WHAT IS NEEDED
A faithful copy of all the data is required; pictures should not be included.

DATA SUPPLIED

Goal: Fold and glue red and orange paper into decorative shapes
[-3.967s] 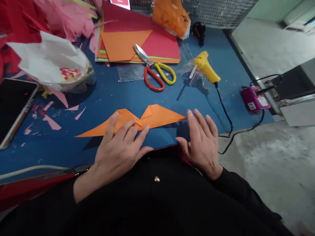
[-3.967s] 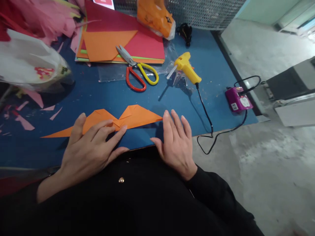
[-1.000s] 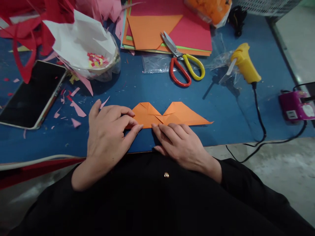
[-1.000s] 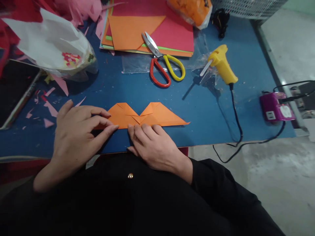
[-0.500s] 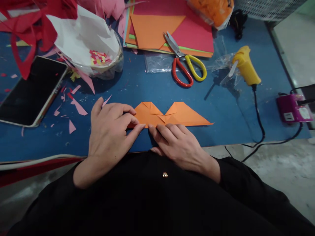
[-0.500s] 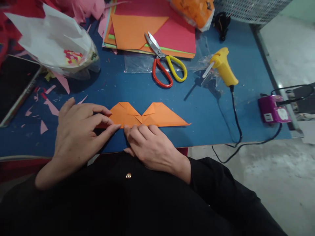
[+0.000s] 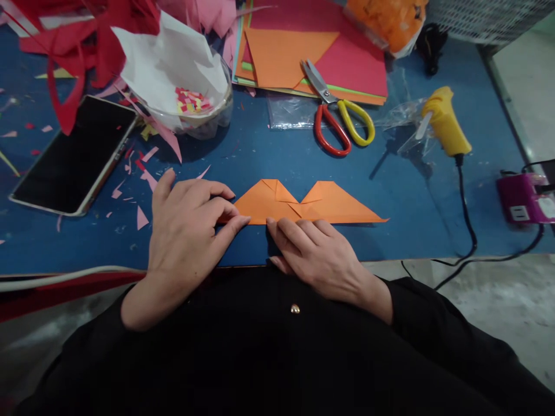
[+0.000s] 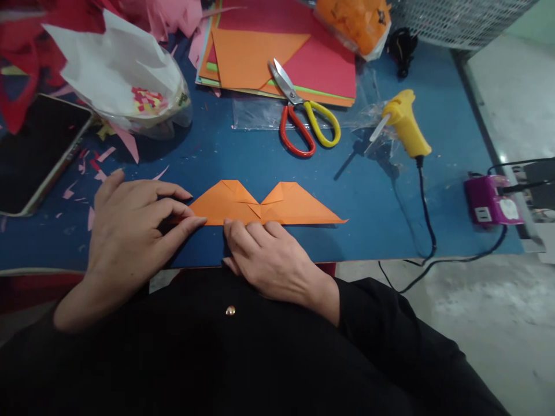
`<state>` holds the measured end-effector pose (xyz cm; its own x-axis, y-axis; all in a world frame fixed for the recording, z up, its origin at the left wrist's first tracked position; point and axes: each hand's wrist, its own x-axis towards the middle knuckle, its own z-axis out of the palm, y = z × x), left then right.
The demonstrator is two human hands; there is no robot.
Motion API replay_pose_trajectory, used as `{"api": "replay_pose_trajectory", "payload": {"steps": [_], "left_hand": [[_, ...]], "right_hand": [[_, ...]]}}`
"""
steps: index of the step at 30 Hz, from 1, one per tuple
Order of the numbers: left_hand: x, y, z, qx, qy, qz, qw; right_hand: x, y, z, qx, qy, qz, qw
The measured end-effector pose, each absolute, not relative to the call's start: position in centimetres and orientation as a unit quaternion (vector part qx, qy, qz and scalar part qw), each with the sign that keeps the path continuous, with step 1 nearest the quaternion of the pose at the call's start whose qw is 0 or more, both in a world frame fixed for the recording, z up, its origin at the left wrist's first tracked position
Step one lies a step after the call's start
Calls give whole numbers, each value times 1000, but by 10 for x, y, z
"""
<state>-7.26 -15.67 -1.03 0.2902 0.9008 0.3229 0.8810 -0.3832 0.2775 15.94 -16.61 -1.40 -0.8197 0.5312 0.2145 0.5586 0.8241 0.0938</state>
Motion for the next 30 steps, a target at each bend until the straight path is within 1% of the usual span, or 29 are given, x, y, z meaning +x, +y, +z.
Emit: {"api": "replay_pose_trajectory", "payload": {"steps": [8, 14, 23, 30], "left_hand": [[-75, -157, -12, 804, 554, 219, -4], [-88, -159, -11, 801, 563, 202, 5], [-102, -162, -13, 799, 567, 198, -5], [-106, -163, -14, 798, 562, 218, -3]], "right_hand": [[155, -168, -14, -285, -952, -69, 84], [153, -167, -14, -280, -955, -41, 87], [145, -164, -15, -274, -959, -50, 51], [136, -161, -4, -288, -957, -36, 0]]}}
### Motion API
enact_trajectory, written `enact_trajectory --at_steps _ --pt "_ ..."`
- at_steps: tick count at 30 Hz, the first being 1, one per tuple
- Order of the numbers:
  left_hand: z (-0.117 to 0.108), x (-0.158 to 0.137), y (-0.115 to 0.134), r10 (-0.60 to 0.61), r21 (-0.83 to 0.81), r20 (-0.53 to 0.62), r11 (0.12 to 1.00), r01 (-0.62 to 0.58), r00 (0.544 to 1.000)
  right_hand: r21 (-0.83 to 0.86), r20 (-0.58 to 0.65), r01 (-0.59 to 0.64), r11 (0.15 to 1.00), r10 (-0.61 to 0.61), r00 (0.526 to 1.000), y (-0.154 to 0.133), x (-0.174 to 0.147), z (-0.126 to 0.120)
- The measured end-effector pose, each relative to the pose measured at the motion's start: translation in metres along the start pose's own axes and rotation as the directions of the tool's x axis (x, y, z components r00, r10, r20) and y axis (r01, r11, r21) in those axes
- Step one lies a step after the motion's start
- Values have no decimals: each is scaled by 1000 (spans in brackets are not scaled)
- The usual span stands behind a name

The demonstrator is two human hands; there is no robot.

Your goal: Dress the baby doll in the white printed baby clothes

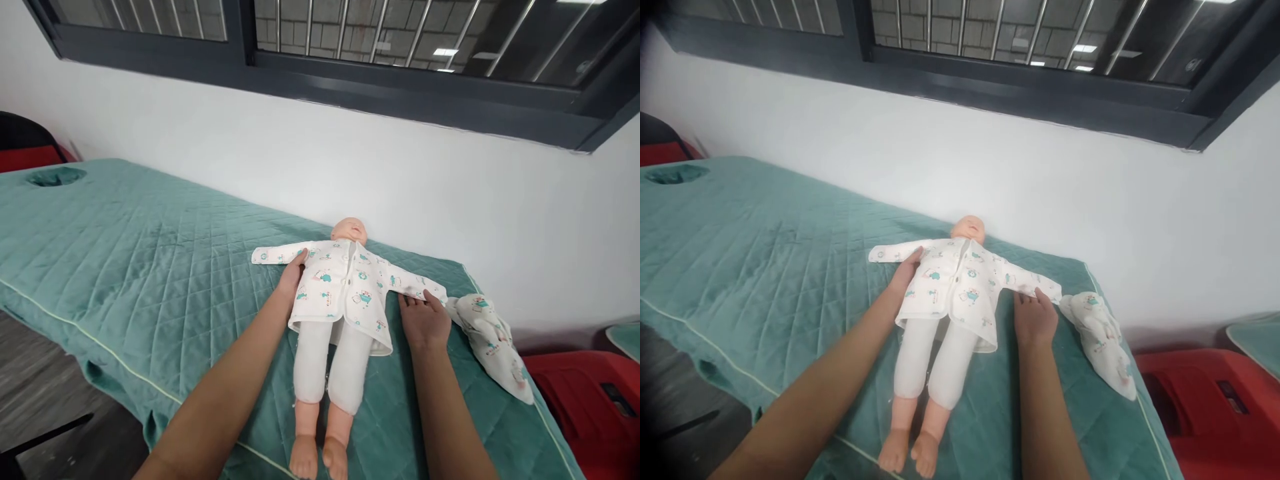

EXPECTED OUTPUT
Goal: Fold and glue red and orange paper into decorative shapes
[-3.967s] 
[-3.967s] 
[-1.000s] 
[-1.000s] 
[-0.500s] 
[-0.500s] 
[+0.000s] 
[+0.000s] 
`<state>` holds the measured end-effector pose (xyz cm; its own x-axis, y-axis; all in a world frame fixed for the recording, z up, its origin at the left wrist's first tracked position; point and axes: each hand's wrist, its own x-axis towards the middle knuckle, its own z-axis out of the palm, y = z × x), left then right.
The demonstrator is two human hands; there is no robot.
Motion API replay_pose_trajectory, used as `{"api": "replay_pose_trajectory", "payload": {"steps": [_], "left_hand": [[_, ...]], "right_hand": [[_, ...]]}}`
"""
steps: index of the step at 30 Hz, from 1, one per tuple
Order of the numbers: left_hand: x, y, z, qx, qy, qz, qw; right_hand: x, y, z, qx, qy, qz, qw
The measured end-effector pose, each absolute, not relative to the call's start: position in centimetres and orientation as a unit quaternion (vector part qx, qy, qz and scalar part qw), each with the sign that keeps the path continuous, with step 1 nearest the quaternion of the pose at the call's start whose qw is 0 or more, both in a world frame fixed for the recording, z up, its origin at the left wrist's first tracked position
Step one lies a step after the call's start
Calls give whole numbers, each value times 1000, but by 10 for x, y, z
"""
<state>-7.26 -15.67 -1.03 0.2902 0.9008 0.3229 0.8810 -0.3832 0.2775 15.94 -16.61 -1.40 -0.8197 0.5312 0.2145 0.5586 0.8241 0.0938</state>
Motion for the next 30 steps, a target at each bend until the straight path is within 1% of the usual span, or 29 are given, x, y, z meaning +x, +y, +z.
Emit: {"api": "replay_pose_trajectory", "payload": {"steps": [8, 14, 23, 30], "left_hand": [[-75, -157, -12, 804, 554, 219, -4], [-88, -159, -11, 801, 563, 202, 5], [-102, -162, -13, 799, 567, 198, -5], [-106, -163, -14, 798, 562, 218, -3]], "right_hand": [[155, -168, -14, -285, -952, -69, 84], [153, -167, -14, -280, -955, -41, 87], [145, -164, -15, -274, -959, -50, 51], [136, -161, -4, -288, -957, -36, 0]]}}
### Motion API
enact_trajectory, written `enact_trajectory --at_steps _ --pt "_ ..."`
- at_steps: tick count at 30 Hz, the first being 1, one per tuple
- Order of the numbers:
  left_hand: z (-0.117 to 0.108), x (-0.158 to 0.137), y (-0.115 to 0.134), r10 (-0.60 to 0.61), r21 (-0.83 to 0.81), r20 (-0.53 to 0.62), r11 (0.12 to 1.00), r01 (-0.62 to 0.58), r00 (0.544 to 1.000)
  right_hand: r21 (-0.83 to 0.86), r20 (-0.58 to 0.65), r01 (-0.59 to 0.64), r11 (0.15 to 1.00), r10 (-0.61 to 0.61), r00 (0.526 to 1.000), y (-0.154 to 0.133), x (-0.174 to 0.147), z (-0.126 to 0.120)
- The measured end-effector pose, each relative to the pose measured at the motion's start: translation in metres along the start pose's own axes and rotation as the directions of the tool's x axis (x, y, z components r00, r10, r20) and y axis (r01, r11, r21) in those axes
- Step one lies a step after the motion's start
- Values have no decimals: each is scaled by 1000 (spans in brackets are not scaled)
- The usual span stands behind a name

The demonstrator is two human hands; there is no robot.

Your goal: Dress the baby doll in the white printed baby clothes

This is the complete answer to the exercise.